Les critères d’allocation des fonds supplémentaires pour les régions seraient basés sur des indicateurs tels que le niveau de chômage ou la dégradation des comptes publics à long terme.
Ambition et équilibre – Le plan de la Commission reprend la proposition franco-allemande d’un fonds de 500 milliards € distribué en subventions, et va plus loin en ajoutant 250 milliards € de prêts disponibles.
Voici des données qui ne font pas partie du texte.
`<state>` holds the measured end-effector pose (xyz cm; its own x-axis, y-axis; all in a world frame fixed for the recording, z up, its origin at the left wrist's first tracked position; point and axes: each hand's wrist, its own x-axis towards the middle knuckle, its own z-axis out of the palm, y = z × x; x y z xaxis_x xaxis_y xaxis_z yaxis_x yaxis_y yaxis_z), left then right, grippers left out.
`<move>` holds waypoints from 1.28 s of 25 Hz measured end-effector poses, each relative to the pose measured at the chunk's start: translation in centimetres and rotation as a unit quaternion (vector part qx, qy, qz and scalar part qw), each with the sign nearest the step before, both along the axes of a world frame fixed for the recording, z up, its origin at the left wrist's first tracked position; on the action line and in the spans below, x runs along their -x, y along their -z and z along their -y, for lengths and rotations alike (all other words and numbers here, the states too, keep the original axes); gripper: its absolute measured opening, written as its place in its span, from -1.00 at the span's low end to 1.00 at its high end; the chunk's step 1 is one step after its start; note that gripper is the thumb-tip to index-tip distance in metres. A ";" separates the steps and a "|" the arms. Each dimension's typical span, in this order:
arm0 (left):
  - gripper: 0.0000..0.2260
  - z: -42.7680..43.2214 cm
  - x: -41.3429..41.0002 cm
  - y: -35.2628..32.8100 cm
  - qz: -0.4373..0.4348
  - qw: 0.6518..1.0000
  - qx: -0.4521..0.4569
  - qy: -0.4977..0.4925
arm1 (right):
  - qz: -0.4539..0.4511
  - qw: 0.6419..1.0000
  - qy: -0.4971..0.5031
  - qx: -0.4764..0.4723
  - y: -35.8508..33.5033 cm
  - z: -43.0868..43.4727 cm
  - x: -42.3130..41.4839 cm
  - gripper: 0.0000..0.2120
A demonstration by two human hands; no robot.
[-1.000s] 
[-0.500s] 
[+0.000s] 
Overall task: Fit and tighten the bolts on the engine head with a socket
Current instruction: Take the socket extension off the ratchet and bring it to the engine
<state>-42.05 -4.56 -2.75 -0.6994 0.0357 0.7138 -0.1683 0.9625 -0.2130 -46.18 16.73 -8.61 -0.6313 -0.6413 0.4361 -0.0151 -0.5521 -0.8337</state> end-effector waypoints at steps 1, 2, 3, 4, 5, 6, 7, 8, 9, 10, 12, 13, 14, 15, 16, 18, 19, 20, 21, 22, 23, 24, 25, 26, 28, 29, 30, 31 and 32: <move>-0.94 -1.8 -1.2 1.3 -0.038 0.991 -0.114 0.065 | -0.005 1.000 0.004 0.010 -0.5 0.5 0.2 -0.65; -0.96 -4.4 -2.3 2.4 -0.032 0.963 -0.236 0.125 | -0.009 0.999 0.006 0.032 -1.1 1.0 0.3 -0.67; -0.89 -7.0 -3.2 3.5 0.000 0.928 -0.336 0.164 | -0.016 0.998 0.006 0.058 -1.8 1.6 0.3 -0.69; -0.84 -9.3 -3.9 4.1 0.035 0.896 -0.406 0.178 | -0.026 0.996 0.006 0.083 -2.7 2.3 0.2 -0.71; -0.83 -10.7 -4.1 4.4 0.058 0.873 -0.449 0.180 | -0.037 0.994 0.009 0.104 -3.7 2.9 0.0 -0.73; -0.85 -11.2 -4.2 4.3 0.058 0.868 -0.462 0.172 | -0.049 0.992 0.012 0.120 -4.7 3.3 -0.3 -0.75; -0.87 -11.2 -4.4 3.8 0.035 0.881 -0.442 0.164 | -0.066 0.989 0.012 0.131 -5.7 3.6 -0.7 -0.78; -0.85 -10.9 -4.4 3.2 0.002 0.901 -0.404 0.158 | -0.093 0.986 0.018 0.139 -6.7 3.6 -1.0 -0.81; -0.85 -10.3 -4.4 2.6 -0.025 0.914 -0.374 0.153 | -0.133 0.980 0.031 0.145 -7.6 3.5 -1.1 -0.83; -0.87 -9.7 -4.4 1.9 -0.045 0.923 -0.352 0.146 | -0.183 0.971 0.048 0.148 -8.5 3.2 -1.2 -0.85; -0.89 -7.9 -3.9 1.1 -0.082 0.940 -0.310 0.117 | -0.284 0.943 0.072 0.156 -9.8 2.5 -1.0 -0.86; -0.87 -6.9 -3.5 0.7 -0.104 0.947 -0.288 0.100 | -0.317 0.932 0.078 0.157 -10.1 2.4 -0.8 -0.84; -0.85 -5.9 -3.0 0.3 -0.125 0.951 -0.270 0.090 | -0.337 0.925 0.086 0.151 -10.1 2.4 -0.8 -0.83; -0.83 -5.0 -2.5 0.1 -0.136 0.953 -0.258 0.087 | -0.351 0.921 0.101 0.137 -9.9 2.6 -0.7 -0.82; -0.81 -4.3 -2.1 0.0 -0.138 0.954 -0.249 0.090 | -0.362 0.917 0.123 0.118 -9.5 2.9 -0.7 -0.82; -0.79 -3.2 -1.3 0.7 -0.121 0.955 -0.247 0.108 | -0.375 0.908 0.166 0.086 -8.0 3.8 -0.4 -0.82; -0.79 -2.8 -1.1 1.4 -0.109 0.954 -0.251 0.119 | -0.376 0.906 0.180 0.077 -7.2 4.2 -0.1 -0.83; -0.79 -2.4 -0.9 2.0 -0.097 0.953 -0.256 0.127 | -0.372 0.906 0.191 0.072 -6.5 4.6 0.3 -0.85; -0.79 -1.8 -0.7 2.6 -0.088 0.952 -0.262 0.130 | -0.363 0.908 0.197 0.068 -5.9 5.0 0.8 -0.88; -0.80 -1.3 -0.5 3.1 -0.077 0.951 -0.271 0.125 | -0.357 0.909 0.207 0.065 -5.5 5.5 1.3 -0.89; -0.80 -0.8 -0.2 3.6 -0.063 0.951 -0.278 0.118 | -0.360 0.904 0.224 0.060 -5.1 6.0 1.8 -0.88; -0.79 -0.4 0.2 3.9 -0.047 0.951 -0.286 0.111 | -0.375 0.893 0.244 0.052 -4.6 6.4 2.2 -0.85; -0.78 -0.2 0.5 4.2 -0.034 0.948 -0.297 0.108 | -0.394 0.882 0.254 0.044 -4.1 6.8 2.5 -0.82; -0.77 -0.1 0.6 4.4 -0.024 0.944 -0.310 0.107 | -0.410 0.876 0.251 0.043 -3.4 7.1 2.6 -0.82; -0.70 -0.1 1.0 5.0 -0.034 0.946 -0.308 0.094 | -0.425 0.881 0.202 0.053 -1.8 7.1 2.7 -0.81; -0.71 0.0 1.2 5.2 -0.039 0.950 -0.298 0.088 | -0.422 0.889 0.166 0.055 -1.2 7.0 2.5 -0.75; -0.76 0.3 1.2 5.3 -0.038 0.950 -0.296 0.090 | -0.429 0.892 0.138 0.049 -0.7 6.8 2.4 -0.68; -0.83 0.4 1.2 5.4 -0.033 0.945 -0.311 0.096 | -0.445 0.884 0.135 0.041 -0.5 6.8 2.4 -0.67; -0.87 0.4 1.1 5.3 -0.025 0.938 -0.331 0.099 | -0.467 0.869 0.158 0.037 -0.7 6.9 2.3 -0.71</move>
Il devrait donc satisfaire les Etats membres qui plaidaient pour un effort à la hauteur de la crise.
Les Etats les plus réticents à « donner » de l’argent aux pays les plus en difficulté pourront se satisfaire que les fonds soient versés selon un cadre précis, pour des plans soumis à critères et évaluation.
Les pays d’Europe centrale et orientale, qui pouvaient craindre que le budget européen ne soit réorienté vers le Sud de l’Europe a leur détriment, restent éligibles pour les programmes existants renforcés, ainsi que les nouveaux programmes.
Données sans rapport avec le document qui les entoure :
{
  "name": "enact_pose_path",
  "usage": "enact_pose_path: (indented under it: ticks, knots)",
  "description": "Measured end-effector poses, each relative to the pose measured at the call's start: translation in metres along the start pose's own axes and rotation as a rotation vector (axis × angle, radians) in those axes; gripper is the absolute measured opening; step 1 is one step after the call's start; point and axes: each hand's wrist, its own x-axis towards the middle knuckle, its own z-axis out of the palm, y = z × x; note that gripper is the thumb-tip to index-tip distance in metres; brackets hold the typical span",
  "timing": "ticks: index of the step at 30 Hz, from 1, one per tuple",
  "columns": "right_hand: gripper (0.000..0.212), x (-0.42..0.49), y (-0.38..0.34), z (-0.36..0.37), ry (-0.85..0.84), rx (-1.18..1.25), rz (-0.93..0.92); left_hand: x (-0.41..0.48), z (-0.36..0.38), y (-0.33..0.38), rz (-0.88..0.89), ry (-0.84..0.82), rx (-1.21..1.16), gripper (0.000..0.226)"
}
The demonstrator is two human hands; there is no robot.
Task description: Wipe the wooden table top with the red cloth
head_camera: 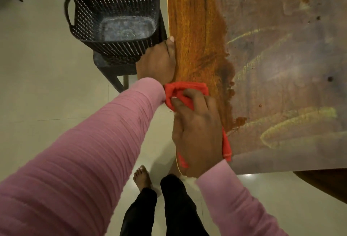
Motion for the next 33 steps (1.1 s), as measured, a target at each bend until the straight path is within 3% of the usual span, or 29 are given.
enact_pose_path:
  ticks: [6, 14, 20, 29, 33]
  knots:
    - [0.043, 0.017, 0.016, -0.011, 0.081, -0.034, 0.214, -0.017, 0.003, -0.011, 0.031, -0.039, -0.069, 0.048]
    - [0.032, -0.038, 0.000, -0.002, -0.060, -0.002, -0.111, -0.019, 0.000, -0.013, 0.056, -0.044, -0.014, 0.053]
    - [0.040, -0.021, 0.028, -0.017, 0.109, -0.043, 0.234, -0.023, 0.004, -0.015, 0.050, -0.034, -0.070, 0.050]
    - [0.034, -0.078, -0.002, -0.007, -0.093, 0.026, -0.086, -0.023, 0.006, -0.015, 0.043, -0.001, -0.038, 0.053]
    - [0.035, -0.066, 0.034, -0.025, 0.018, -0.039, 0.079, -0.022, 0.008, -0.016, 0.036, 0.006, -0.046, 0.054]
Le Parlement européen, qui réclamait un effort de 2 000 milliards €, devrait également se satisfaire de la proposition de la Commission si elle n’est pas trop amendée par les Etats membres.
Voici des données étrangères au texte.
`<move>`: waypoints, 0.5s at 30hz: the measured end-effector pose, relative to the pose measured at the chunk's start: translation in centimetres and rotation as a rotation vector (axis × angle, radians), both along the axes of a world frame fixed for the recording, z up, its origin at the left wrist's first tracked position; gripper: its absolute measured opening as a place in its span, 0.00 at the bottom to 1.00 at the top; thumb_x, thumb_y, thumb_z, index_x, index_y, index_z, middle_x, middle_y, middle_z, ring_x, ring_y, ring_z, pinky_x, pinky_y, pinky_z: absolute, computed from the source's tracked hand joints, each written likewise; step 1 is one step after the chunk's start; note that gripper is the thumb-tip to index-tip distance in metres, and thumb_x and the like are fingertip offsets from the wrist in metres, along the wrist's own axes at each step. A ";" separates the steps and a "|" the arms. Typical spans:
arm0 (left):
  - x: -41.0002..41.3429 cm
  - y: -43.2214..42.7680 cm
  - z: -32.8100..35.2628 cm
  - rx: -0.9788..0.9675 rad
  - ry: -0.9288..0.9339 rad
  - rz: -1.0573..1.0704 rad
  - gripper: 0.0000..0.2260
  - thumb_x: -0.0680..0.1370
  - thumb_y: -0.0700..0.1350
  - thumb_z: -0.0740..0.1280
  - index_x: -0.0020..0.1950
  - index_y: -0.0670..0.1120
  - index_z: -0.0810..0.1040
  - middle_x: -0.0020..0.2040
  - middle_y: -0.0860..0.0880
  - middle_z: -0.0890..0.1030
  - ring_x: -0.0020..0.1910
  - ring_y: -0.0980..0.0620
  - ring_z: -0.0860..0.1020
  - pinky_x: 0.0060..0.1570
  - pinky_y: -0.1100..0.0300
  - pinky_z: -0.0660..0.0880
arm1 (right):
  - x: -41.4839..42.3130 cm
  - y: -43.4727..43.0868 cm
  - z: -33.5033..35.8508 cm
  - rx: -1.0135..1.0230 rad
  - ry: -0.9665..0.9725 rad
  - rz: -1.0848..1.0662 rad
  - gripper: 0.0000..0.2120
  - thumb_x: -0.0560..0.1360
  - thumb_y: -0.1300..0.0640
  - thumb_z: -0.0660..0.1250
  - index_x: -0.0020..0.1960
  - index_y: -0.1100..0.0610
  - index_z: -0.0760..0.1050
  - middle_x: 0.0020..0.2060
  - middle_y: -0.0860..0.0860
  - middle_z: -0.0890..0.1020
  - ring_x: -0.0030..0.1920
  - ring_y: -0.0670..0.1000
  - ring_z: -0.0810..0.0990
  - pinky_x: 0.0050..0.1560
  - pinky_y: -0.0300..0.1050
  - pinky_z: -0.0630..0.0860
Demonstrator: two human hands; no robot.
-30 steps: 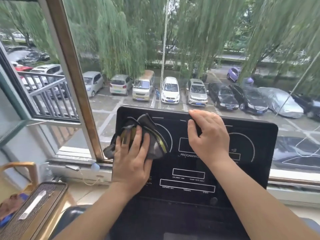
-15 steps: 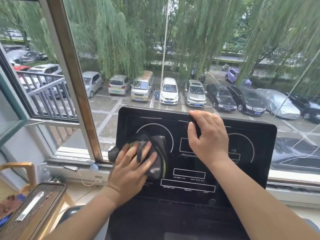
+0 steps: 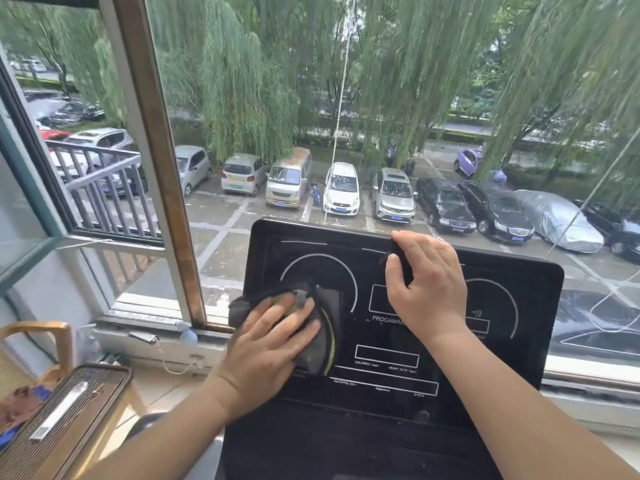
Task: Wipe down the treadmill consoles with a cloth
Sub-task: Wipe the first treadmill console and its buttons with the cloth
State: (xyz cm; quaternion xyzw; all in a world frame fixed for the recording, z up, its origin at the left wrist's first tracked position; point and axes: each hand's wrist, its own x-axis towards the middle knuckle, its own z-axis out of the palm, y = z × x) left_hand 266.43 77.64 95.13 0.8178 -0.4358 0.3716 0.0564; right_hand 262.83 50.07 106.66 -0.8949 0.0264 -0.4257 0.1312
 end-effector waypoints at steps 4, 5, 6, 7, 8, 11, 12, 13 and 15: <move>2.9 1.0 4.7 -0.138 0.030 0.078 0.23 0.80 0.45 0.62 0.76 0.48 0.76 0.81 0.46 0.67 0.80 0.39 0.64 0.78 0.36 0.60 | 0.1 0.2 -0.2 0.005 -0.022 -0.008 0.17 0.80 0.52 0.65 0.68 0.51 0.78 0.63 0.45 0.82 0.66 0.48 0.70 0.77 0.54 0.64; 3.0 0.4 5.4 -0.276 0.109 0.153 0.24 0.80 0.45 0.62 0.77 0.48 0.75 0.82 0.47 0.65 0.81 0.39 0.62 0.78 0.36 0.58 | 0.1 0.2 -0.2 0.006 -0.023 -0.009 0.17 0.79 0.51 0.64 0.68 0.50 0.78 0.62 0.45 0.82 0.66 0.49 0.71 0.77 0.54 0.65; 2.8 -0.6 5.6 -0.402 0.182 0.211 0.24 0.80 0.44 0.63 0.78 0.48 0.73 0.83 0.47 0.64 0.82 0.39 0.60 0.79 0.37 0.56 | 0.2 0.3 -0.2 0.004 -0.022 -0.009 0.18 0.79 0.51 0.64 0.68 0.50 0.78 0.62 0.45 0.82 0.66 0.49 0.72 0.77 0.54 0.64; 2.4 -1.7 5.4 -0.491 0.222 0.248 0.25 0.80 0.44 0.63 0.78 0.47 0.73 0.83 0.47 0.63 0.82 0.39 0.59 0.80 0.37 0.55 | 0.2 0.3 -0.2 0.003 -0.020 -0.009 0.17 0.80 0.51 0.64 0.68 0.50 0.78 0.62 0.45 0.82 0.66 0.50 0.72 0.77 0.54 0.64; 1.6 -2.7 4.8 -0.533 0.229 0.265 0.25 0.80 0.44 0.63 0.78 0.46 0.72 0.83 0.47 0.63 0.82 0.39 0.59 0.80 0.36 0.55 | 0.2 0.3 -0.2 0.002 -0.019 -0.008 0.17 0.80 0.52 0.64 0.68 0.50 0.78 0.62 0.45 0.82 0.66 0.50 0.72 0.77 0.53 0.64; -0.4 -4.0 1.6 -0.380 0.145 0.187 0.24 0.79 0.43 0.65 0.76 0.45 0.75 0.81 0.45 0.67 0.80 0.38 0.65 0.75 0.35 0.63 | 0.1 0.1 -0.2 0.000 -0.021 -0.005 0.17 0.80 0.53 0.66 0.68 0.51 0.78 0.63 0.45 0.82 0.66 0.49 0.71 0.77 0.53 0.64; -0.7 -3.6 0.8 -0.283 0.097 0.124 0.23 0.78 0.43 0.66 0.75 0.45 0.77 0.80 0.45 0.69 0.79 0.38 0.67 0.74 0.36 0.66 | 0.1 0.0 -0.2 -0.003 -0.025 -0.002 0.17 0.80 0.53 0.66 0.68 0.51 0.78 0.63 0.46 0.82 0.66 0.48 0.71 0.77 0.53 0.64; -0.8 -2.9 0.4 -0.185 0.050 0.058 0.23 0.77 0.42 0.67 0.74 0.46 0.78 0.79 0.45 0.71 0.78 0.40 0.69 0.73 0.37 0.69 | 0.0 0.0 -0.1 -0.005 -0.032 0.002 0.17 0.79 0.53 0.66 0.68 0.51 0.78 0.63 0.46 0.82 0.66 0.48 0.71 0.77 0.53 0.65; 0.2 -1.2 1.4 -0.003 -0.029 -0.047 0.24 0.76 0.43 0.67 0.73 0.48 0.79 0.78 0.46 0.72 0.76 0.41 0.72 0.72 0.39 0.70 | -0.1 0.1 0.0 -0.012 -0.053 0.007 0.17 0.79 0.55 0.66 0.67 0.52 0.79 0.62 0.47 0.83 0.66 0.48 0.70 0.76 0.55 0.67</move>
Les 750 milliards € du plan de relance s’ajoutent à une proposition de CFP de 1 100 milliards €, aux 100 milliards € du mécanisme SURE pour le chômage partiel, à la ligne de crédit de 240 milliards du Mécanisme européen de stabilité (MES) pour faire face à la crise sanitaire, aux 200 milliards de crédits disponibles à travers la Banque européenne d’investissement (BEI), et aux 1 000 milliards que la Banque centrale européenne (BCE) prévoit de dépenser d’ici à la fin de l’année pour soutenir l’économie. Si l’on prend en compte les mesures de soutien à l’économie décidées par les Etats membres, désormais supérieures à 3 000 milliards €, c’est près de 6 400 milliards € que l’Union aura décidé de mobiliser pour affronter la crise.
Un plan opérationnel en 2021 – Malgré l’urgence de la situation, le fonds de relance ne sera pas opérationnel avant le 1er janvier 2021. Le relèvement du plafond des ressources propres, condition sine qua non pour que le Commission puisse commencer à emprunter, doit être approuvé à l’unanimité par le Conseil, puis ratifié par les Etats membres selon leurs procédures nationales, la plupart du temps par la voie parlementaire. La mise en place du plan n’est donc pas à l’abri d’aléas politiques nationaux.
Pour pallier cela, la Commission propose une augmentation ponctuelle du CFP actuel, à compter du 1er septembre, et jusqu’au 31 décembre 2020, terme du CFP 2014-2020. Cette décision requiert l’unanimité au Conseil et l’approbation du Parlement européen.
Un calendrier serré – Le Conseil européen examinera la proposition de la Commission le 19 juin, lors d’une réunion dont il n’est pas certain qu’elle puisse se tenir à Bruxelles en raison des mesures sanitaires toujours en place. Une réunion physique entre chefs d’Etat et de gouvernement pour conclure la négociation paraît néanmoins indispensable.
Il reviendra au Président du Conseil européen Charles Michel de décider du calendrier, afin de trouver un accord à temps pour mettre en œuvre l’augmentation du CFP actuel au 1er septembre et lancer la procédure pour le relèvement du plafond des ressources propres.